■ PROBLEM TO WORK ON
Search the material below for the string "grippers" and extract each line that has it.

■ DATA PROVIDED
----------

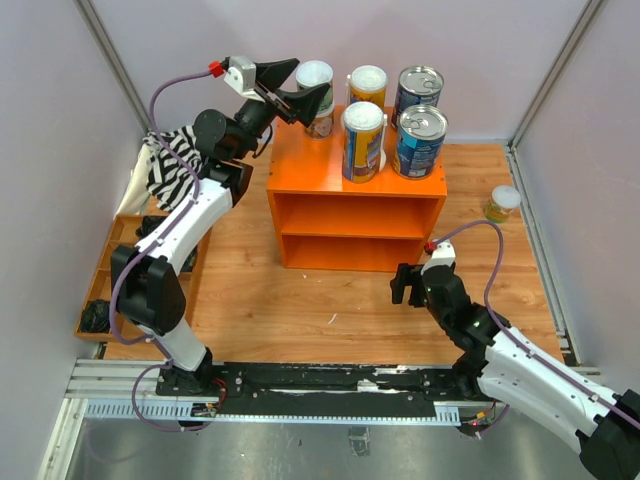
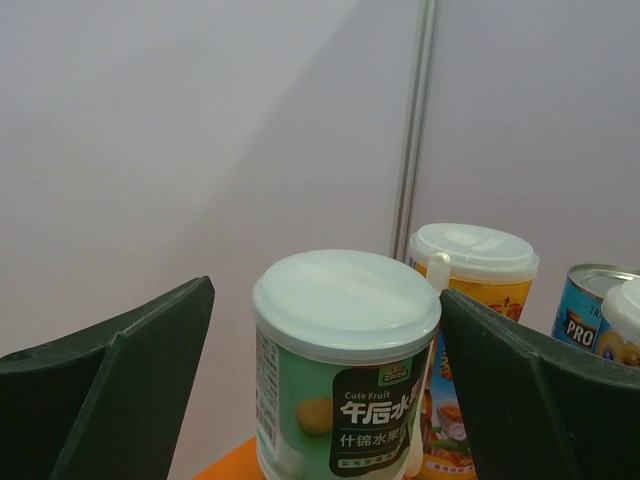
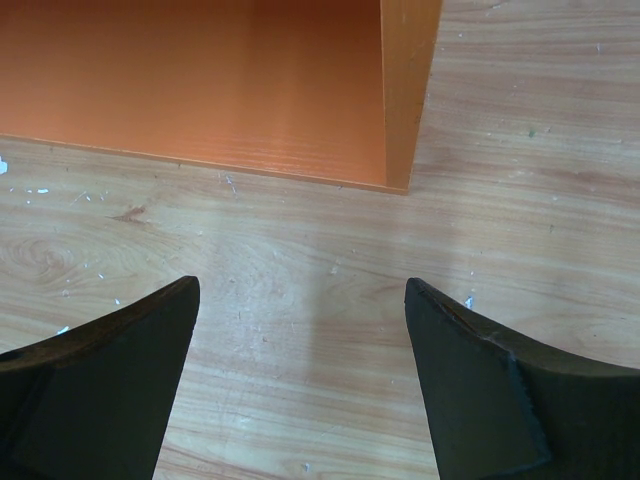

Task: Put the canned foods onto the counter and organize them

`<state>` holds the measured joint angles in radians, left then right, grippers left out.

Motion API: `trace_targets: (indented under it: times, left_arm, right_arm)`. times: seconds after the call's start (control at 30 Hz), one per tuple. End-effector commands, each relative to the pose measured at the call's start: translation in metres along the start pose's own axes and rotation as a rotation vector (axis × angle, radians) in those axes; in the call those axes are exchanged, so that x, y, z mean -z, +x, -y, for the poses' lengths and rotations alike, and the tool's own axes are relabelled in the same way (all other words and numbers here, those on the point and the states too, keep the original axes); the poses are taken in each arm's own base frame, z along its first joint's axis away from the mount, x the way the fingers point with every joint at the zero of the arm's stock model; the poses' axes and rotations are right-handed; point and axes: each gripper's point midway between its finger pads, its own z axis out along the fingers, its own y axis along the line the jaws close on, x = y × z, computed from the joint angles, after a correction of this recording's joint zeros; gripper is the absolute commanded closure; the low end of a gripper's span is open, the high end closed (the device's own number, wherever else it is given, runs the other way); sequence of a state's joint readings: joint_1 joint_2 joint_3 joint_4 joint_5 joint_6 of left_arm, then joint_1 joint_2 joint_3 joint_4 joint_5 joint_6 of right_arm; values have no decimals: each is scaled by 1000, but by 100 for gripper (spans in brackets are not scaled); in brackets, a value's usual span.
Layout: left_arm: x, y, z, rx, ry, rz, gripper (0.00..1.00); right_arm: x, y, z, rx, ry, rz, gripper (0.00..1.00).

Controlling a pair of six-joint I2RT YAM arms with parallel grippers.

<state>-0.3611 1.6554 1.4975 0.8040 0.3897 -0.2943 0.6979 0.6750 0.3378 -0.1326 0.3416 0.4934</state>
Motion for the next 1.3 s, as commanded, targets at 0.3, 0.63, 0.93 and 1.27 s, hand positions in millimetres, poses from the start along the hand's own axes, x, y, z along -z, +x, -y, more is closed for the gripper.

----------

■ REPLY
`<state>` holds the measured joint angles in radians, left then right, grippers left out.
Controlling a pair of six-joint I2RT YAM arms with parallel grippers.

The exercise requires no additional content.